Write back every line of the listing exactly, excluding images.

══════

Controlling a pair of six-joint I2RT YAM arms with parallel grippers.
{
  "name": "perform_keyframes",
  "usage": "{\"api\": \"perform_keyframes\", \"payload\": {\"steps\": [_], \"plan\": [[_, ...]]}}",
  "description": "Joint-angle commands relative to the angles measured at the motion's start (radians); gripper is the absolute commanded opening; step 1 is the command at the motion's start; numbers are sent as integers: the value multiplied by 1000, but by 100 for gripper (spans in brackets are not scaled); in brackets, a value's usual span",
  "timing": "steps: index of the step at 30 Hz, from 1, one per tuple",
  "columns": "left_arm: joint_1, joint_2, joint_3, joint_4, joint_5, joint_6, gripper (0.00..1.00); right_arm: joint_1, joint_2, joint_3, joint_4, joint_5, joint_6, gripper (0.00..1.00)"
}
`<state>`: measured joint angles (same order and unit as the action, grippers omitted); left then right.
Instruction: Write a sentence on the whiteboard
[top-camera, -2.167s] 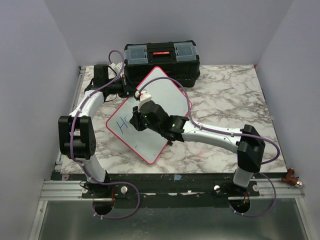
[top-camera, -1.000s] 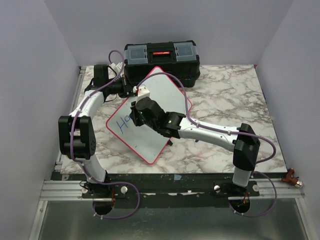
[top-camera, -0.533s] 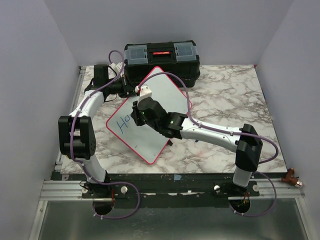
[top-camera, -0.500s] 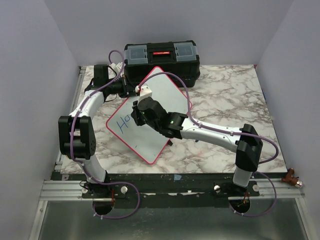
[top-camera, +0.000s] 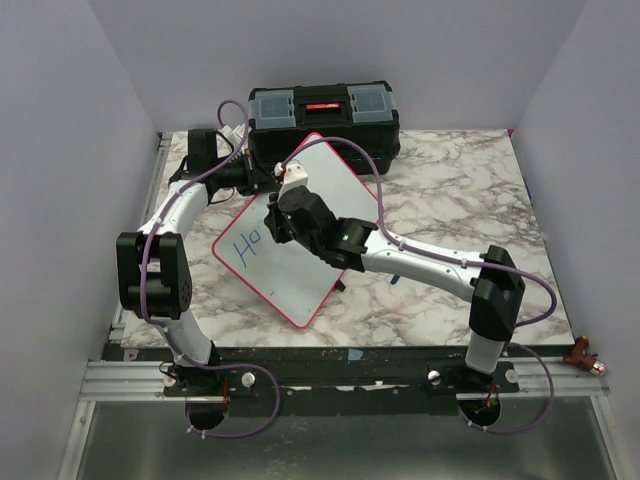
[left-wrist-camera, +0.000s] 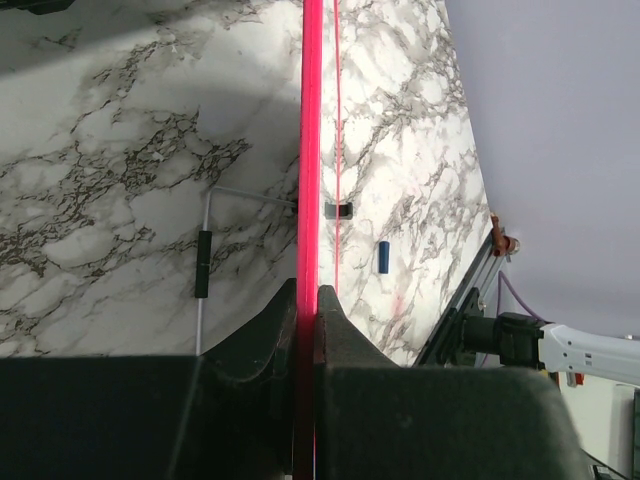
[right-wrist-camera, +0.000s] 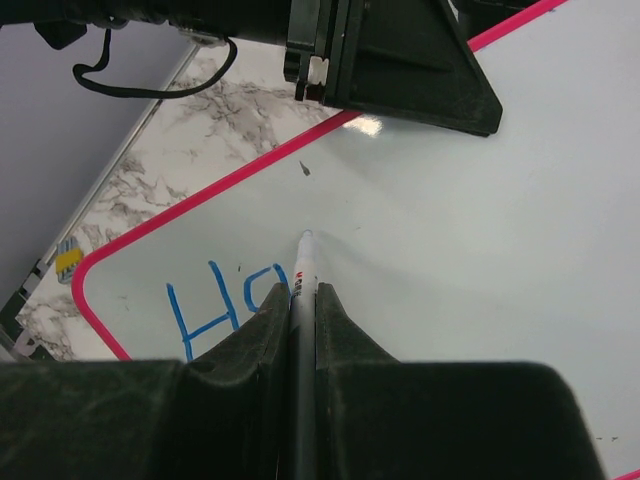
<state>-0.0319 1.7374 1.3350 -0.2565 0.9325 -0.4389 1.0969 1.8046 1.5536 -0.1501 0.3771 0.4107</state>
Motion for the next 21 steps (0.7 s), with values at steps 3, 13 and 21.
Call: {"api": "perform_keyframes", "payload": {"steps": [3, 13, 21], "plan": [[-6, -37, 23, 26, -48, 58, 0, -10, 32, 43, 17, -11, -12, 1], [-6, -39, 23, 25, -48, 59, 0, -9, 29, -10, 12, -49, 5, 1], [-6, -40, 24, 24, -50, 58, 0, -9, 14, -70, 9, -67, 27, 1]]}}
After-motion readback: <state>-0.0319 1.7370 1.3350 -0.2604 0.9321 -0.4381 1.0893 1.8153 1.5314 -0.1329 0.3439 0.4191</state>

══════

EXERCISE RESULT:
Controlling a pair of six-joint I2RT YAM arms with parallel grippers.
{
  "name": "perform_keyframes",
  "usage": "{\"api\": \"perform_keyframes\", \"payload\": {\"steps\": [_], \"plan\": [[_, ...]]}}",
  "description": "Joint-angle commands relative to the angles measured at the motion's start (radians); gripper is the absolute commanded opening; step 1 is the command at the motion's start; numbers are sent as integers: the value multiplied by 1000, but by 100 for gripper (spans in brackets are not scaled); in brackets, a value's usual span",
  "timing": "steps: index of the step at 30 Hz, from 1, one per tuple",
  "columns": "left_arm: joint_1, joint_2, joint_3, joint_4, joint_5, joint_6, gripper (0.00..1.00); right_arm: joint_1, joint_2, joint_3, joint_4, joint_5, joint_6, gripper (0.00..1.00)"
}
`<state>`: measured joint angles (same order and unit as the action, grippers omitted); left then right.
Instruction: Write a sentence on the whiteboard
[top-camera, -2.167s] 
[top-camera, -1.000s] 
[top-camera, -0.533s] 
[top-camera, -0.500s] 
[top-camera, +0.000s] 
[left-wrist-camera, +0.000s] 
[right-wrist-camera, +0.000s] 
<state>-0.0319 1.7374 1.3350 -0.2565 0.9325 -0.4389 1.0969 1.8046 1.5536 -0.1501 0.3771 0.4107</state>
Motion for the next 21 steps (0.7 s), with values at steps 3, 13 and 21.
Call: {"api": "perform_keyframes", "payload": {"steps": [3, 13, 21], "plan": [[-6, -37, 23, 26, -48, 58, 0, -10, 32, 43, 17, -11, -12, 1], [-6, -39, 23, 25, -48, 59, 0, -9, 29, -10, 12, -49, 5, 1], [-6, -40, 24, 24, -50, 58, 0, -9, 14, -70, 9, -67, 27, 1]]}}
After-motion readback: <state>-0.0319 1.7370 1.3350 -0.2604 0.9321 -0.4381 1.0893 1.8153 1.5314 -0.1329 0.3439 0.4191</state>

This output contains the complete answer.